* TASK REQUIREMENTS *
Give back exactly the lines from the one holding "M330 102L243 172L247" to the bottom of the material, both included, and nothing more. No pictures.

* INFORMATION PROVIDED *

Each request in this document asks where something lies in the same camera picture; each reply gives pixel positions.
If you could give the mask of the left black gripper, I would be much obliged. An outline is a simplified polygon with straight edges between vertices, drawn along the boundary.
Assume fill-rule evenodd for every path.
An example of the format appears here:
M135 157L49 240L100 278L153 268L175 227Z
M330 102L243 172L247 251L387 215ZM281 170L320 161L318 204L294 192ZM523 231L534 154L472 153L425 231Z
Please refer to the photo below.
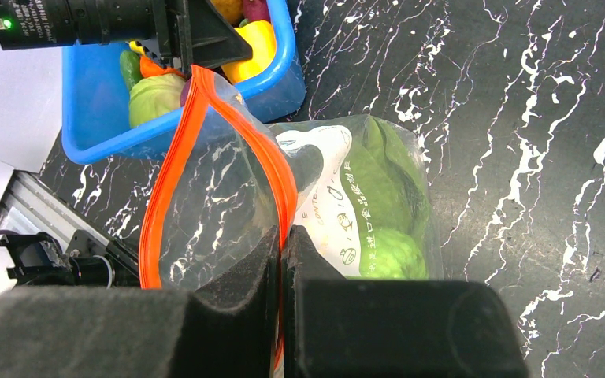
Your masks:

* SOLUTION FOR THIS EXERCISE *
M330 102L243 172L247 251L387 215ZM281 170L320 161L318 204L294 192ZM523 231L534 154L472 153L425 231Z
Please refer to the photo below.
Your masks:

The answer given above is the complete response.